Let's begin by downloading the librispeech dataset.

In [1]:
!mkdir -p data

In [2]:
fnames = [
    'dev-clean.tar.gz',
    'dev-other.tar.gz',
    'test-clean.tar.gz',
    'test-other.tar.gz',
    'train-clean-100.tar.gz',
    'train-clean-360.tar.gz',
    'train-other-500.tar.gz',    
]
    
for fn in fnames:
    !wget http://www.openslr.org/resources/12/{fn} -P data

--2020-09-23 13:30:47--  http://www.openslr.org/resources/12/dev-clean.tar.gz
Resolving www.openslr.org (www.openslr.org)... 46.101.158.64
Connecting to www.openslr.org (www.openslr.org)|46.101.158.64|:80... connected.
HTTP request sent, awaiting response... 200 OK
Length: 337926286 (322M) [application/x-gzip]
Saving to: ‘data/dev-clean.tar.gz’


2020-09-23 13:31:32 (7.13 MB/s) - ‘data/dev-clean.tar.gz’ saved [337926286/337926286]

--2020-09-23 13:31:32--  http://www.openslr.org/resources/12/dev-other.tar.gz
Resolving www.openslr.org (www.openslr.org)... 46.101.158.64
Connecting to www.openslr.org (www.openslr.org)|46.101.158.64|:80... connected.
HTTP request sent, awaiting response... 200 OK
Length: 314305928 (300M) [application/x-gzip]
Saving to: ‘data/dev-other.tar.gz’


2020-09-23 13:32:24 (5.78 MB/s) - ‘data/dev-other.tar.gz’ saved [314305928/314305928]

--2020-09-23 13:32:25--  http://www.openslr.org/resources/12/test-clean.tar.gz
Resolving www.openslr.org (www.openslr.org)... 46

In [None]:
%%capture

for fn in fnames:
    !tar -xvf data/{fn} -C data

Audio recordings were aligned with text using the [Montreal Forced Aligner](https://montreal-forced-aligner.readthedocs.io/). We will train our embeddings in an unsupervised way (meaning the text labels corresponding to audio will not be used) however we still want to have the ability to chunk the audio into meaningful parts (we want a complete utterance to constitute an exampole).

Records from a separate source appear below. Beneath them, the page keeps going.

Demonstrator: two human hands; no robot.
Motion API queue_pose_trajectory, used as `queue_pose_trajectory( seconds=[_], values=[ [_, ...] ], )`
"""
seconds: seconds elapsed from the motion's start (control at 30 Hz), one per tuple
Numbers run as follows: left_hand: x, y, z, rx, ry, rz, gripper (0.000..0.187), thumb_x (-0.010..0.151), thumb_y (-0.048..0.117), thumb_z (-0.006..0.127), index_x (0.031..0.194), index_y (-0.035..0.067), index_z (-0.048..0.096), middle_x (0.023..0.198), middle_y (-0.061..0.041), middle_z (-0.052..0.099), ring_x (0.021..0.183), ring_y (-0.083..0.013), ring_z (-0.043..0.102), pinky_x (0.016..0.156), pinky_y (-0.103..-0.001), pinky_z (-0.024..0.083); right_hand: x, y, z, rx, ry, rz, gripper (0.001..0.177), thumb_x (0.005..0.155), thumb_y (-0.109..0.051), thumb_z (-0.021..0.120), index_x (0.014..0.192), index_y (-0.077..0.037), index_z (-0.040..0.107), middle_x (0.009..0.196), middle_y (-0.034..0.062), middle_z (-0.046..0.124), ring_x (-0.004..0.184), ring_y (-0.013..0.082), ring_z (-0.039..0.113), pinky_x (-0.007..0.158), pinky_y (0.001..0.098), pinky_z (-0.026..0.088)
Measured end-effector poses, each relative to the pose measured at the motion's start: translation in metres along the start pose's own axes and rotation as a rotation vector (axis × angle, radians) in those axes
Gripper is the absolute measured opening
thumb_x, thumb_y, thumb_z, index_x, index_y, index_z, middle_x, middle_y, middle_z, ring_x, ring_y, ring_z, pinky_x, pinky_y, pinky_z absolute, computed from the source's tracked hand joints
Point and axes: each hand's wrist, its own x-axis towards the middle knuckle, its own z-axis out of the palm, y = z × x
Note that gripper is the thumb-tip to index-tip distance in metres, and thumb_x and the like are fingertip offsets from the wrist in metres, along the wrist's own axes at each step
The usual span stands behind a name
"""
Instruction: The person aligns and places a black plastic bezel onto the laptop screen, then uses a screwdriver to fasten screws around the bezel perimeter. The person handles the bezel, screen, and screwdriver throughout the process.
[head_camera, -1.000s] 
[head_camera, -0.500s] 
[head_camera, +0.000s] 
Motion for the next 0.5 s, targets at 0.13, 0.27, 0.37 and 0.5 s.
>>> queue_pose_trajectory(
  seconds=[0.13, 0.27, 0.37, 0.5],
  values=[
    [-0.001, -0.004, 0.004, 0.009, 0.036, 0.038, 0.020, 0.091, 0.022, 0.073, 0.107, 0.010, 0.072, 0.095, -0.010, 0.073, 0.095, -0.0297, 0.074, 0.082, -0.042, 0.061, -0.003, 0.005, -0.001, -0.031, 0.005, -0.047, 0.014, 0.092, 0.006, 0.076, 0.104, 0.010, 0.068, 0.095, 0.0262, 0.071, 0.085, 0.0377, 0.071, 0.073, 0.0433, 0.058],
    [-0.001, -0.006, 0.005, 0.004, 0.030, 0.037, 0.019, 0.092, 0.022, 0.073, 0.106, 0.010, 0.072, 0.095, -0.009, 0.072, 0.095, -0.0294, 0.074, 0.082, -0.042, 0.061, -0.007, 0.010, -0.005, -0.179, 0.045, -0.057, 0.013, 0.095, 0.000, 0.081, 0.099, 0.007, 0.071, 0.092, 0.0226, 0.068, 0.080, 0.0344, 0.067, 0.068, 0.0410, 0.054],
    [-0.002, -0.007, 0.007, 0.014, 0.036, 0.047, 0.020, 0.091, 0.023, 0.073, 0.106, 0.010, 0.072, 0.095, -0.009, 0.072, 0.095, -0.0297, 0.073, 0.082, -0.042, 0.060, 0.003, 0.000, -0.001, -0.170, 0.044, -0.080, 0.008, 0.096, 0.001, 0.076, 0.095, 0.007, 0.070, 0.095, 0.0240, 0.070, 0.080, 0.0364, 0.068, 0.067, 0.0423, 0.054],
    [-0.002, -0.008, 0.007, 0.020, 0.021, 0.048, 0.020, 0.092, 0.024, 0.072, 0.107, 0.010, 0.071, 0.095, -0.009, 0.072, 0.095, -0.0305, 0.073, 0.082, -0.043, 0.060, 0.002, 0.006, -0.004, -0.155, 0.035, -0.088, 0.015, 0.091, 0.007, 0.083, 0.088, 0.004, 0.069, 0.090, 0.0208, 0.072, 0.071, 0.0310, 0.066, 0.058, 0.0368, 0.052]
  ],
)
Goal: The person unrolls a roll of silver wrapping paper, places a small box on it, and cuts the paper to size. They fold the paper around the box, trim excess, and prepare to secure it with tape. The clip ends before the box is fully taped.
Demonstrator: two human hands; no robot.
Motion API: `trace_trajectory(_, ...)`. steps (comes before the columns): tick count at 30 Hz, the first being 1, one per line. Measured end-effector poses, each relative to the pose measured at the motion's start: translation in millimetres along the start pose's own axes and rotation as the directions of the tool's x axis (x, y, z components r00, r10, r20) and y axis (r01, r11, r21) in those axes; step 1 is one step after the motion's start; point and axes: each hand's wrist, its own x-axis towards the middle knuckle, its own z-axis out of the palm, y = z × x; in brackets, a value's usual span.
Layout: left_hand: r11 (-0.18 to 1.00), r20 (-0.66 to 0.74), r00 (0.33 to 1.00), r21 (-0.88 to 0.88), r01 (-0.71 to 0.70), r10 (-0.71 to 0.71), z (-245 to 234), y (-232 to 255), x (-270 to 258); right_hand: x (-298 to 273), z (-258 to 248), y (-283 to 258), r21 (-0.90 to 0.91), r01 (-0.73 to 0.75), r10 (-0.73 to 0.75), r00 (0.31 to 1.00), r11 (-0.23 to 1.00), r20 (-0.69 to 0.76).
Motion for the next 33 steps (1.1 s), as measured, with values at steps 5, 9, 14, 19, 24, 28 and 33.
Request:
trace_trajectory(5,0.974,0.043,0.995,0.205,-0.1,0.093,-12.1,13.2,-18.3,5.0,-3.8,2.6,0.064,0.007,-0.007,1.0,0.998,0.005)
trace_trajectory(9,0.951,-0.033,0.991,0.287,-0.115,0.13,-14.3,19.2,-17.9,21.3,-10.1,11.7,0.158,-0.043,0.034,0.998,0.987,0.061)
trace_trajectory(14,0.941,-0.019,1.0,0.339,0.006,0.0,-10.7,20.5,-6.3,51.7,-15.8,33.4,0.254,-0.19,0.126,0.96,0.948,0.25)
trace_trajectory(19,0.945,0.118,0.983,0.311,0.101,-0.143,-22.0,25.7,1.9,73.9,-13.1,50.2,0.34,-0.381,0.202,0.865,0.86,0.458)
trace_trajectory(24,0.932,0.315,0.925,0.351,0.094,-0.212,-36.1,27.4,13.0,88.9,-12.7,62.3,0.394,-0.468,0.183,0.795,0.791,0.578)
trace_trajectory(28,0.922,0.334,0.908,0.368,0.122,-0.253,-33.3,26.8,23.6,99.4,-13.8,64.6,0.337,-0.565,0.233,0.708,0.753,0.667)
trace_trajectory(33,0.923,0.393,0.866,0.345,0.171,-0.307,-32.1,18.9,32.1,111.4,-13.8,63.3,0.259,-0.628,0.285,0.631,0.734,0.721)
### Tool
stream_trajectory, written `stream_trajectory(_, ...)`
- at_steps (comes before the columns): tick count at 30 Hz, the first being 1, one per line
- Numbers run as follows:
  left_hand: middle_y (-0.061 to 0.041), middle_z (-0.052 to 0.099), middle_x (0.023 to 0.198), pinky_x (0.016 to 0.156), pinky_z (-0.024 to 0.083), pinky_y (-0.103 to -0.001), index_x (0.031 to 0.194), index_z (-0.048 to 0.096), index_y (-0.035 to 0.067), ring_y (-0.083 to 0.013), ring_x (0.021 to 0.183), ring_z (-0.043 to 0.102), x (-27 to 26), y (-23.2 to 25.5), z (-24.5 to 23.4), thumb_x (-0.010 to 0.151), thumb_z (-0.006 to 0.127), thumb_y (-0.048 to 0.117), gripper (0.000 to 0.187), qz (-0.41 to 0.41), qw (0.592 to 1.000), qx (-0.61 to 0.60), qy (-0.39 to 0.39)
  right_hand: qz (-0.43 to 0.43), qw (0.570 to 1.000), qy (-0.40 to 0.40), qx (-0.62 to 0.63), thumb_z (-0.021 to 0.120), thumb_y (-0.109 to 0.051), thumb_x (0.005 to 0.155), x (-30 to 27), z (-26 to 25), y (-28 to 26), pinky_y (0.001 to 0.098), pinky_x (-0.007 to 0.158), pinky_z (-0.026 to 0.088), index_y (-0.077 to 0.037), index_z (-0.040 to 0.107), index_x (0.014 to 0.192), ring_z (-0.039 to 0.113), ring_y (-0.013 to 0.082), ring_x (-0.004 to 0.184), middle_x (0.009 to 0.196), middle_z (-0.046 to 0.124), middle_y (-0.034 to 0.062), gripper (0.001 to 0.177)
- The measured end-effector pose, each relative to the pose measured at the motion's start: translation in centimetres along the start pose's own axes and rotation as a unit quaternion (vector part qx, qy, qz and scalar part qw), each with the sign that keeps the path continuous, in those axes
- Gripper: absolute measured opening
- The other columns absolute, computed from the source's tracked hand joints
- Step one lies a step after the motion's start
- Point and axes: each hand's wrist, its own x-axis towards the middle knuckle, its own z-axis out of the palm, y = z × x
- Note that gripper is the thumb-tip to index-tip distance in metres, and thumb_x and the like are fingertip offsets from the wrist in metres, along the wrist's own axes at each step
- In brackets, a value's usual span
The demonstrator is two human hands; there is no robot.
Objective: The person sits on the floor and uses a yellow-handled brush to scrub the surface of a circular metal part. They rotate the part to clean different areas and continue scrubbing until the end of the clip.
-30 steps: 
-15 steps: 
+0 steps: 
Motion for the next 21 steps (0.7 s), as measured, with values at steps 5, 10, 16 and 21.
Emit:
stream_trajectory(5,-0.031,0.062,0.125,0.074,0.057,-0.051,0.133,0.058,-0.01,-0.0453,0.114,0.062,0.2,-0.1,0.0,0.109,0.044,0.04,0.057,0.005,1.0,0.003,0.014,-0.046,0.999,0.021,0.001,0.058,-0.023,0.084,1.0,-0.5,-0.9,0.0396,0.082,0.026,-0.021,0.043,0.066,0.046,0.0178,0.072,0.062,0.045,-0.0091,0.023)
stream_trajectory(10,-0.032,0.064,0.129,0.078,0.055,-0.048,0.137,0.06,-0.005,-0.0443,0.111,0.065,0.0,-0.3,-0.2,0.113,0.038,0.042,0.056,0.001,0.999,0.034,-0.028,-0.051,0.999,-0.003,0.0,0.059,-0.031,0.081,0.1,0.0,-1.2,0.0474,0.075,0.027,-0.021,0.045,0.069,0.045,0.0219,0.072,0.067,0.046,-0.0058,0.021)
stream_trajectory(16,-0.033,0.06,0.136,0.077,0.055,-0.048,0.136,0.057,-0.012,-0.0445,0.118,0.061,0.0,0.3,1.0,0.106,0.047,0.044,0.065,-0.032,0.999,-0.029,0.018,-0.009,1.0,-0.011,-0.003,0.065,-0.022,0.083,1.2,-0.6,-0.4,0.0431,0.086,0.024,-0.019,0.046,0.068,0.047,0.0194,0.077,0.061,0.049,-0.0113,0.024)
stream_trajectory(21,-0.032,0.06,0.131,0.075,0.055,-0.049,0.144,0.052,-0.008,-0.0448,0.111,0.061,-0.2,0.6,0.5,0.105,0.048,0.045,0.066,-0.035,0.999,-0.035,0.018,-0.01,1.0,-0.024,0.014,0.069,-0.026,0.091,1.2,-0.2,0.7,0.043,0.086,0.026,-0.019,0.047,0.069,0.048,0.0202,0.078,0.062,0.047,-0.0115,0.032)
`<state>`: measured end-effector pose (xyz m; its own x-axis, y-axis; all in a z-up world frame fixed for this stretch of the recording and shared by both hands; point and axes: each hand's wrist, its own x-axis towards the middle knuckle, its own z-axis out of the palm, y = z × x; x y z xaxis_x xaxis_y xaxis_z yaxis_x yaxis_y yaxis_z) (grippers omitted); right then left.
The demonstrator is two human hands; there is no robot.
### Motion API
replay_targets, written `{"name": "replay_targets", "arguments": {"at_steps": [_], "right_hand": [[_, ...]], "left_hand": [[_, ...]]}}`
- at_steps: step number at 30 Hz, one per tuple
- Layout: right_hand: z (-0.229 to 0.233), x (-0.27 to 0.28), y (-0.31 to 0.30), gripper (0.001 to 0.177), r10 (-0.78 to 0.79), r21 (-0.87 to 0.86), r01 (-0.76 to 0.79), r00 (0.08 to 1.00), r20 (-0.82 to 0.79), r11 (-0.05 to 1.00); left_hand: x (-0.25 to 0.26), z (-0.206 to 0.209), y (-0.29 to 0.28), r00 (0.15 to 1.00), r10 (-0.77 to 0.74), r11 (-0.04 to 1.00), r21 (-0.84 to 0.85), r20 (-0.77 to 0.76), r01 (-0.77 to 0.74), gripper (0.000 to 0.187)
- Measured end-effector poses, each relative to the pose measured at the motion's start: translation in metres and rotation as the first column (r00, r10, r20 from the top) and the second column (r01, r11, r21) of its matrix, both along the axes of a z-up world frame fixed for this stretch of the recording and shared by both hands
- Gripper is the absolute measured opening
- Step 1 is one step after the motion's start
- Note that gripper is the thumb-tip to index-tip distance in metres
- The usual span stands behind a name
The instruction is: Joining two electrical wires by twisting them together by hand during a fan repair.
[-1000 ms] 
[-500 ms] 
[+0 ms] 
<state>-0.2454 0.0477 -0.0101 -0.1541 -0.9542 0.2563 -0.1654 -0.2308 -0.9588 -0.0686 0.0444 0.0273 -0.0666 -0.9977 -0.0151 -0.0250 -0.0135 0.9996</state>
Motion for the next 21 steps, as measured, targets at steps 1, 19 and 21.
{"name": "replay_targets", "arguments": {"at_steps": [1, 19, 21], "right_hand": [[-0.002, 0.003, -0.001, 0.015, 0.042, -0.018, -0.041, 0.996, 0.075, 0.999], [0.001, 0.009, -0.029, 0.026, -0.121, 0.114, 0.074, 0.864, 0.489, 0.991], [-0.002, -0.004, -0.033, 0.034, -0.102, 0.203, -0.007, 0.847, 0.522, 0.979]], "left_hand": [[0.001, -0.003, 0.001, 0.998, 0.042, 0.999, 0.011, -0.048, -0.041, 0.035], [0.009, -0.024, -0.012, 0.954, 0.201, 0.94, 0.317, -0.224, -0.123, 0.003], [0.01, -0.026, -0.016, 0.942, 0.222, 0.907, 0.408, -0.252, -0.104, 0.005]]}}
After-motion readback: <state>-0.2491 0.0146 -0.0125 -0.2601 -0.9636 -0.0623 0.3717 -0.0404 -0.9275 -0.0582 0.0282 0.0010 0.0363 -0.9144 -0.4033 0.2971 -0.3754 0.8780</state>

Let's obtain labels from this very helpful [repository](https://github.com/CorentinJ/librispeech-alignments). Unfortunately since they are stored on google drive you will need to download them manually on your workstation and upload to the `data` directory in the root of this repository.

In [None]:
!unzip data/LibriSpeech-Alignments.zip -d data

In [1]:
import numpy as np
import librosa
import os
from IPython.lib.display import Audio

To read the data, we can adapt the parser from this repository from which we obtained the labels.

In [2]:
librispeech_root = "data/LibriSpeech"

def split_audio(audio_fpath, words, end_times):
    # Load the audio waveform
    sample_rate = 16000     # Sampling rate of LibriSpeech 
    wav, _ = librosa.load(audio_fpath, sample_rate)
    
    start_times = np.array([0.0] + end_times[:-1])
    end_times = np.array(end_times)
    assert len(words) == len(end_times) == len(start_times)
    assert words[0] == '' and words[-1] == ''
        
    segments = []
    for word, st, et in zip(words, start_times, end_times):
        if word == '': continue
        utterance = wav[int(st*sample_rate):int(et*sample_rate)]
        segments.append([word, utterance])
    return segments

Let's generate train examples and store them on disk. This way our code for training the model will be more streamlined than if we wanted to do something fancy with indexing in a wave file. Simpler code - smaller chance of introducing a bug!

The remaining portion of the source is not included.